Server Maintenance Log: Post-Power Restoration Issue Analysis
Following the resumption of power after campus-wide circuit maintenance, several server-related issues emerged during system checks. Below is a detailed breakdown of the problems encountered and their resolutions.
1. Intermittent Server Monitoring Failures
Symptoms
The monitoring system (polling server status via nvidia-smi every 15 seconds) frequently timed out.
Root Cause
NVIDIA GPUs default to non-persistent mode. When idle, nvidia-smi response latency increases significantly, causing monitoring script timeouts.
Solutions
Temporary Persistence Mode Activation
nvidia-smi --persistence-mode=1Permanent Daemon Configuration
sudo systemctl enable --now nvidia-persistenced.service
Reference: NVIDIA/Tips and tricks - ArchWiki
2. Unstable SSH Connectivity
Symptoms
SSH connections intermittently failed despite successful pings, occasionally triggering public key mismatches.
Diagnosis
- Unauthorized devices from other departments were connected to the same switch.

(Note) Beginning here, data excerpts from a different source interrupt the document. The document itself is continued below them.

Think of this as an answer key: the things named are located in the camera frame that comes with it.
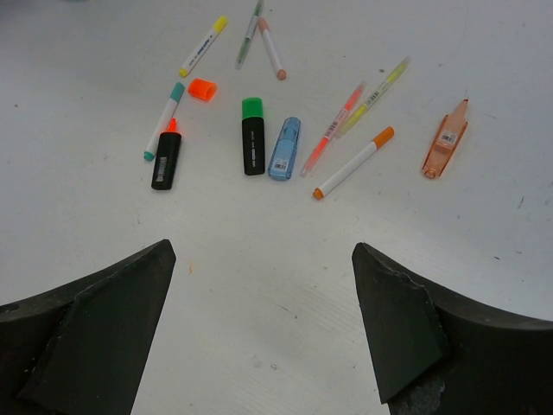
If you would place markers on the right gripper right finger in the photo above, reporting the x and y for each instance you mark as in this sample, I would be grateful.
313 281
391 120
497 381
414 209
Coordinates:
435 351

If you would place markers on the yellow capped white marker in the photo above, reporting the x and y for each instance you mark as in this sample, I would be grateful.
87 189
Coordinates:
202 47

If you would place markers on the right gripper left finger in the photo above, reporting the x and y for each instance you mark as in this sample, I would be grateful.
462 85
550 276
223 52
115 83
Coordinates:
82 347

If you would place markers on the orange clear highlighter pen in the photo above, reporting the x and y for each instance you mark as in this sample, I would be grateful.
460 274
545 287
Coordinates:
333 128

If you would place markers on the orange highlighter cap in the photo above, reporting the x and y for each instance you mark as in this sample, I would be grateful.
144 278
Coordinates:
202 89

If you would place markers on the orange capped white marker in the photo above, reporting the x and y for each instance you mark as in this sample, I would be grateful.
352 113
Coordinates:
344 172

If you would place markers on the blue correction tape dispenser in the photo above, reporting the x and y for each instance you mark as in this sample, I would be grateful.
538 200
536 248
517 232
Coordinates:
284 154

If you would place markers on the black highlighter orange tip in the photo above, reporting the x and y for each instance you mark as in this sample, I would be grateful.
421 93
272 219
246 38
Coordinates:
167 153

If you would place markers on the pink capped white marker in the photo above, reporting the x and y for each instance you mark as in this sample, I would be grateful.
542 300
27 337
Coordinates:
270 46

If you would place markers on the black highlighter green cap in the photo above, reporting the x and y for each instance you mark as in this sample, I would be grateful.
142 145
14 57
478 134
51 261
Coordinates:
253 140

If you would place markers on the green clear pen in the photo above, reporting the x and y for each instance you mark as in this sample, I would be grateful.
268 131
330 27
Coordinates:
251 29

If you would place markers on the teal capped white marker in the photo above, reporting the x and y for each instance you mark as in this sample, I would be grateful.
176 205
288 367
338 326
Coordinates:
167 114

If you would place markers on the yellow clear highlighter pen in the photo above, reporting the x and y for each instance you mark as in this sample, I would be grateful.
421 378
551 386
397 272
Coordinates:
368 103

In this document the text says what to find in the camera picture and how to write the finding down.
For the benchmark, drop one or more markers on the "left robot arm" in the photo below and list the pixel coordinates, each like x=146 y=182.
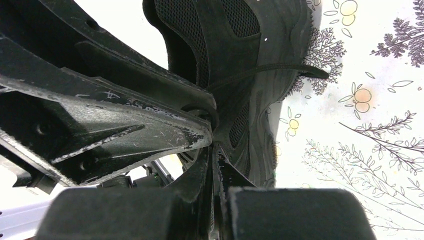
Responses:
x=17 y=62

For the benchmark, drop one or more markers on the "black sneaker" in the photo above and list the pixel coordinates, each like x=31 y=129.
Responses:
x=248 y=55

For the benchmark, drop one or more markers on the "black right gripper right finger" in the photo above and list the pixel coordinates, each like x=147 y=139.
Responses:
x=246 y=212

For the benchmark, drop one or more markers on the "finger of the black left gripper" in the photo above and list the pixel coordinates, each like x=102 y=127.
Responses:
x=82 y=131
x=64 y=35

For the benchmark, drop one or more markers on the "floral patterned mat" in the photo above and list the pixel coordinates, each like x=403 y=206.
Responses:
x=360 y=132

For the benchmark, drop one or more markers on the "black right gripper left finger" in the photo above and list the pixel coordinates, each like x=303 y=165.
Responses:
x=179 y=211

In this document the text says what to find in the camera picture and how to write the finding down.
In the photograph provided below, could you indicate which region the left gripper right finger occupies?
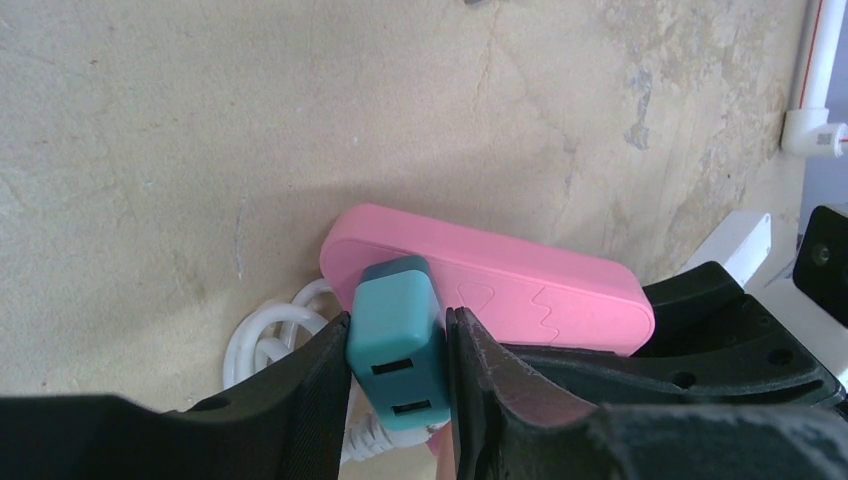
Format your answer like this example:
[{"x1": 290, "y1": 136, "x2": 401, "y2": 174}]
[{"x1": 446, "y1": 308, "x2": 847, "y2": 479}]

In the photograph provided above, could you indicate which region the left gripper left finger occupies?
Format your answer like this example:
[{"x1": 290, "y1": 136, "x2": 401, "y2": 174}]
[{"x1": 1, "y1": 313, "x2": 351, "y2": 479}]

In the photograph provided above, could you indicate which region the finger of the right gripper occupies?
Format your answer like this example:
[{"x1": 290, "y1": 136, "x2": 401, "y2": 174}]
[
  {"x1": 643, "y1": 261, "x2": 744, "y2": 322},
  {"x1": 508, "y1": 295, "x2": 845, "y2": 408}
]

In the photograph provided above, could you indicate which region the white PVC pipe frame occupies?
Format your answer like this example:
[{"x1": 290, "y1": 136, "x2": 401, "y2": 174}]
[{"x1": 780, "y1": 0, "x2": 847, "y2": 158}]

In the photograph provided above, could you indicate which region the white power cable with plug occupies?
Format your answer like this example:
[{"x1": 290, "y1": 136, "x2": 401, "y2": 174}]
[{"x1": 222, "y1": 278, "x2": 442, "y2": 465}]

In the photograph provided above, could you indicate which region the teal USB charger plug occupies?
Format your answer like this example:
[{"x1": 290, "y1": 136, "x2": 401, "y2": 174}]
[{"x1": 346, "y1": 255, "x2": 451, "y2": 431}]

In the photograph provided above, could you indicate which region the pink power strip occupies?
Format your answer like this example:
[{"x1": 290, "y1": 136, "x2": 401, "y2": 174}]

- IP conflicts caused SSH requests to route to incorrect hosts.
Immediate Actions
- Physically inspected switch ports and removed unauthorized devices.
- Enforced MAC address binding and revised IP allocation policies.
Long-Term Proposal
Implementing centralized SSH certificate signing for server authentication (deferred due to promotion complexity).
3. Post-Reboot NVIDIA Driver Failure
Symptoms
GPU drivers failed to load after reboot.
Cause Analysis
- A prior kernel update had not been applied until reboot.
- The new kernel version lacked compatible NVIDIA driver modules.
Resolution
Rebuilt drivers via DKMS:
sudo dkms autoinstallVerified functionality:
nvidia-smi
Key Takeaway
Validate driver compatibility immediately after kernel updates. DKMS automation is strongly recommended.